*Action item*.
Without changing a character, return the entries, but not the images they hold.

*Dataset excerpts*.
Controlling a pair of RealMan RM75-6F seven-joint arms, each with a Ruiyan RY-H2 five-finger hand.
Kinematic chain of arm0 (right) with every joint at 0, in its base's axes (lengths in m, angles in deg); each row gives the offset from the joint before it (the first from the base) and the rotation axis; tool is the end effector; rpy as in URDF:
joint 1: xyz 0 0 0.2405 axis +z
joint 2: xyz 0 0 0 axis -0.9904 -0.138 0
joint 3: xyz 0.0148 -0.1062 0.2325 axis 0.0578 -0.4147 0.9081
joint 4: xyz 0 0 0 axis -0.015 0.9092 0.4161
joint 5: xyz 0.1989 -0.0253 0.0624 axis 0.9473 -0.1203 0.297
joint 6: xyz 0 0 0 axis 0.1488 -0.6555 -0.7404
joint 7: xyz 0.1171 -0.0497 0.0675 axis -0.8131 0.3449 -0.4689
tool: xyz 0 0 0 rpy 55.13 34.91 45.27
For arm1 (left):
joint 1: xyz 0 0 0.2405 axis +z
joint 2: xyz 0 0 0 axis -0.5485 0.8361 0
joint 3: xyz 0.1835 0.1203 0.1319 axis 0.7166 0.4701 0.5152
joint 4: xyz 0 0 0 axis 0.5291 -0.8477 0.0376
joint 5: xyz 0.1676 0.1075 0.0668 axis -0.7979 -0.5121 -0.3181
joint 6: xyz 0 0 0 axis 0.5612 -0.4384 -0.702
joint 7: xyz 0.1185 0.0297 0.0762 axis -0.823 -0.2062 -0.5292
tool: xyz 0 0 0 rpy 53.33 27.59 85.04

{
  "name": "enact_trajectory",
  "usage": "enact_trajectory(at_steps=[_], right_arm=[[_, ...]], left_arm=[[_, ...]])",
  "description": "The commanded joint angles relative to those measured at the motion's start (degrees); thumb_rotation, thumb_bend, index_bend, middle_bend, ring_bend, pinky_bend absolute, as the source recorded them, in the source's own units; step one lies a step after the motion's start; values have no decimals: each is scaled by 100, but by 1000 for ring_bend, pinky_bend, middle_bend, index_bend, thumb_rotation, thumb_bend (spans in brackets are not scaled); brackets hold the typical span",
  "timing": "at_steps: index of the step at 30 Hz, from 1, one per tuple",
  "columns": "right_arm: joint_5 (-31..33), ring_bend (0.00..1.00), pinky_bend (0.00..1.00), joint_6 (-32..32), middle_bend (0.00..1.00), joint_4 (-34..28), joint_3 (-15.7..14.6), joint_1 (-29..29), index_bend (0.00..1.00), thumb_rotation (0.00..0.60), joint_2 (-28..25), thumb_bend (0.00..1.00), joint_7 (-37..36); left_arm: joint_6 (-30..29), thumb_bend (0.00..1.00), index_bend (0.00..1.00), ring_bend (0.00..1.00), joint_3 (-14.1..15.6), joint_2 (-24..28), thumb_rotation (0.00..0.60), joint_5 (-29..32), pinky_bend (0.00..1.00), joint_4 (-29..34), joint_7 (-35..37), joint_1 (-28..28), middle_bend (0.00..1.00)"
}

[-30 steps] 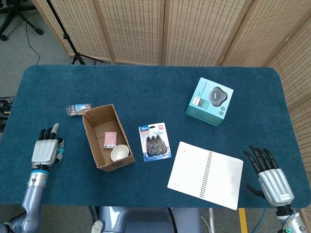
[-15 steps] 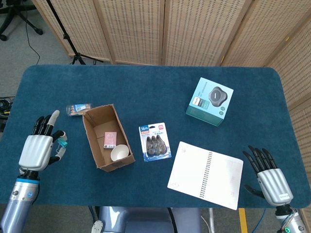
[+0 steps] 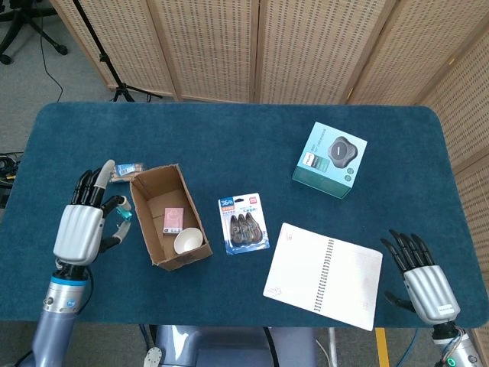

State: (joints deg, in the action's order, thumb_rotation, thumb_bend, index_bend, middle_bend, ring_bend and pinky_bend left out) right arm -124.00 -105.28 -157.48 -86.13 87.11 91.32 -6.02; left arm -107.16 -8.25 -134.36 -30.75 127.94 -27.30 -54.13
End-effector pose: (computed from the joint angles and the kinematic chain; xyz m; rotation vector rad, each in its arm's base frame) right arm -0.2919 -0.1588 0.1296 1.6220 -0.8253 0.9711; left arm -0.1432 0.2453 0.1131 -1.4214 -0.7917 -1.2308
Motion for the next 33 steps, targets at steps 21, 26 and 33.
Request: enact_trajectory(at_steps=[21,26,33], right_arm=[[-18,0,0,-18,0,30,-6,18,19,600,-35,144,-148],[-26,0,0,-48,0,51,-5,12,19,600,-32,144,-190],[-40,0,0,-63,0,59,-6,11,19,600,-30,144,-198]], left_arm=[[249,432,467,0,-398,-1526,600,370,0,-1359,-489,-698,0],[271,372,229,0,-381,-1571,600,417,0,-1346,-505,-715,0],[277,356,194,0,-361,-1531,600,437,0,-1352,-473,-701,0]])
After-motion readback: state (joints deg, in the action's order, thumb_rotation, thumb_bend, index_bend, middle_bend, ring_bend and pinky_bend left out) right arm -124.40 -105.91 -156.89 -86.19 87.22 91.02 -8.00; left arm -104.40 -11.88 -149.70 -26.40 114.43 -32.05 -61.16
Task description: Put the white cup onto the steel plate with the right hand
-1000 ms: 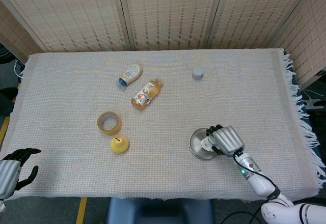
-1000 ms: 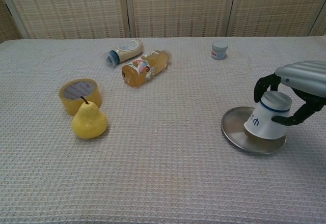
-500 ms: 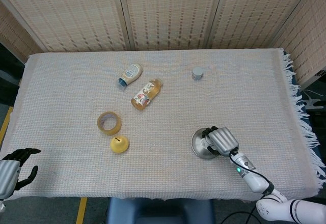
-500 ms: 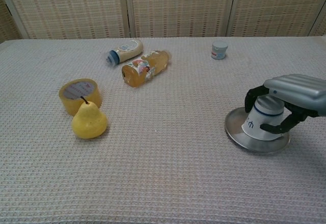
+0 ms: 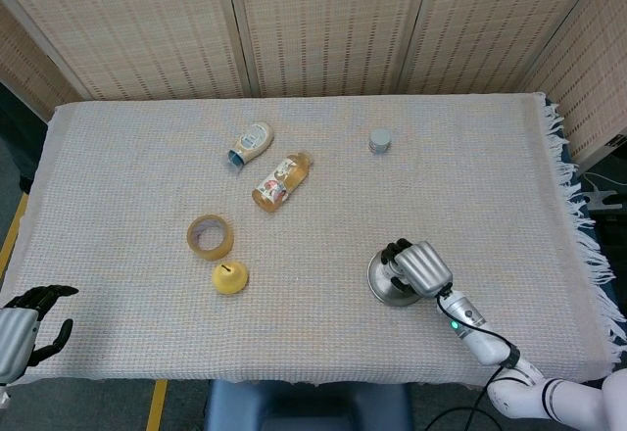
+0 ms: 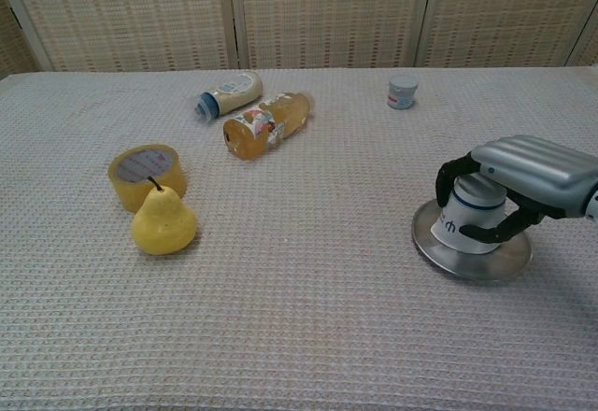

*Task response*.
Controlling a pair of RealMan RM75-6F seven-joint arms, each with a Ruiyan RY-H2 five-finger hand.
Kinematic chain of arm0 (right) with every joint at 0, in its base's axes (lengths in m, angles in deg); each row gives the offset from the joint before it (the first from the base) and the rotation axis; tool is the end effector; rpy as in URDF:
joint 1: xyz 0 0 0.2405 axis +z
joint 2: xyz 0 0 0 axis -0.9904 -0.138 0
joint 3: xyz 0.0148 -0.1062 0.2325 axis 0.0578 -0.4147 0.9081
joint 4: xyz 0 0 0 axis -0.015 0.9092 0.4161
joint 5: xyz 0.1989 -0.0253 0.0624 axis 0.9473 -0.1203 0.297
joint 6: xyz 0 0 0 axis 0.1488 -0.6555 -0.7404
joint 7: xyz 0.1171 -0.0497 0.0675 axis -0.8131 0.3449 -0.4689
tool: xyz 0 0 0 rpy 55.13 34.91 45.27
For arm1 (left):
joint 1: xyz 0 0 0.2405 axis +z
joint 2: xyz 0 0 0 axis -0.5485 0.8361 0
joint 3: xyz 0.1835 0.1203 0.1319 axis 0.7166 0.4701 0.5152
joint 4: xyz 0 0 0 axis 0.5291 -0.8477 0.0376
joint 5: xyz 0.1676 0.1075 0.0668 axis -0.7979 -0.5121 -0.3181
joint 6: xyz 0 0 0 axis 0.5612 -0.4384 -0.702
joint 7: xyz 0.1185 0.0297 0.0762 axis -0.823 -0.2062 -0.5292
tool: xyz 0 0 0 rpy 53.33 27.59 85.04

{
  "name": "enact_trajectory",
  "usage": "enact_trajectory(at_steps=[_], right_arm=[[_, ...]], left_arm=[[_, ...]])",
  "description": "The commanded joint angles relative to those measured at the motion's start (degrees); thumb_rotation, thumb_bend, index_bend, middle_bend, ring_bend, pinky_bend absolute, as the source recorded them, in the source's own units; step one lies a step after the motion's start; values have no decimals: each is scaled by 100, but by 1000 for ring_bend, pinky_bend, middle_bend, index_bend, thumb_rotation, thumb_bend (spans in brackets are not scaled); brackets hold the typical span",
  "timing": "at_steps: index of the step at 30 Hz, from 1, one per tuple",
  "columns": "right_arm: joint_5 (-31..33), ring_bend (0.00..1.00), pinky_bend (0.00..1.00), joint_6 (-32..32), middle_bend (0.00..1.00), joint_4 (-34..28), joint_3 (-15.7..14.6), joint_1 (-29..29), index_bend (0.00..1.00), thumb_rotation (0.00..0.60), joint_2 (-28..25), thumb_bend (0.00..1.00), joint_7 (-37..36); left_arm: joint_6 (-30..29), thumb_bend (0.00..1.00), index_bend (0.00..1.00), ring_bend (0.00..1.00), joint_3 (-14.1..15.6), joint_2 (-24..28), thumb_rotation (0.00..0.60), joint_5 (-29..32), pinky_bend (0.00..1.00), joint_4 (-29..34), joint_7 (-35..37), joint_1 (-28..28), middle_bend (0.00..1.00)"
}

[-30 steps] 
[-15 steps] 
[+0 steps] 

State: (joints deg, in the action's order, thumb_rotation, thumb_bend, index_bend, middle_bend, ring_bend and pinky_bend left out) right arm -124.00 -105.28 -157.48 -86.13 87.11 91.32 -6.02; left arm -107.16 -8.25 -134.36 -30.75 127.94 -27.30 -54.13
End-effector pose: (computed from the joint angles and the kinematic chain; xyz m; rotation vector rad, each in its arm's base frame) right arm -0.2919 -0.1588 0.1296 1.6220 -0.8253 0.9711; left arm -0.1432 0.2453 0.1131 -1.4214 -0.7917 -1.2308
Motion for the next 33 steps, targets at steps 21, 26 and 33.
Request: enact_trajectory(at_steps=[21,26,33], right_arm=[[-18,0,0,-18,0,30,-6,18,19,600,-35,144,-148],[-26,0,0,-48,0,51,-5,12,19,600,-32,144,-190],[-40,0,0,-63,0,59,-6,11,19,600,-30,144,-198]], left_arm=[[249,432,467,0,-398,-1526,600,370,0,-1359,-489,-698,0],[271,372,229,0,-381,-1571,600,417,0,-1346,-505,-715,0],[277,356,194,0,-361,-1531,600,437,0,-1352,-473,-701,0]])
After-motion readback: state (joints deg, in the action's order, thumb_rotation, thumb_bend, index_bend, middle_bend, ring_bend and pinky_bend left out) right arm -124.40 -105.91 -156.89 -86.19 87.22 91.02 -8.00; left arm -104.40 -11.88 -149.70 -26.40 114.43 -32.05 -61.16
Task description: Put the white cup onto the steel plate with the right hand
-1000 ms: 
-1000 ms: 
-500 ms: 
-500 ms: 
+0 ms: 
+0 ms: 

Output for this exercise is complete.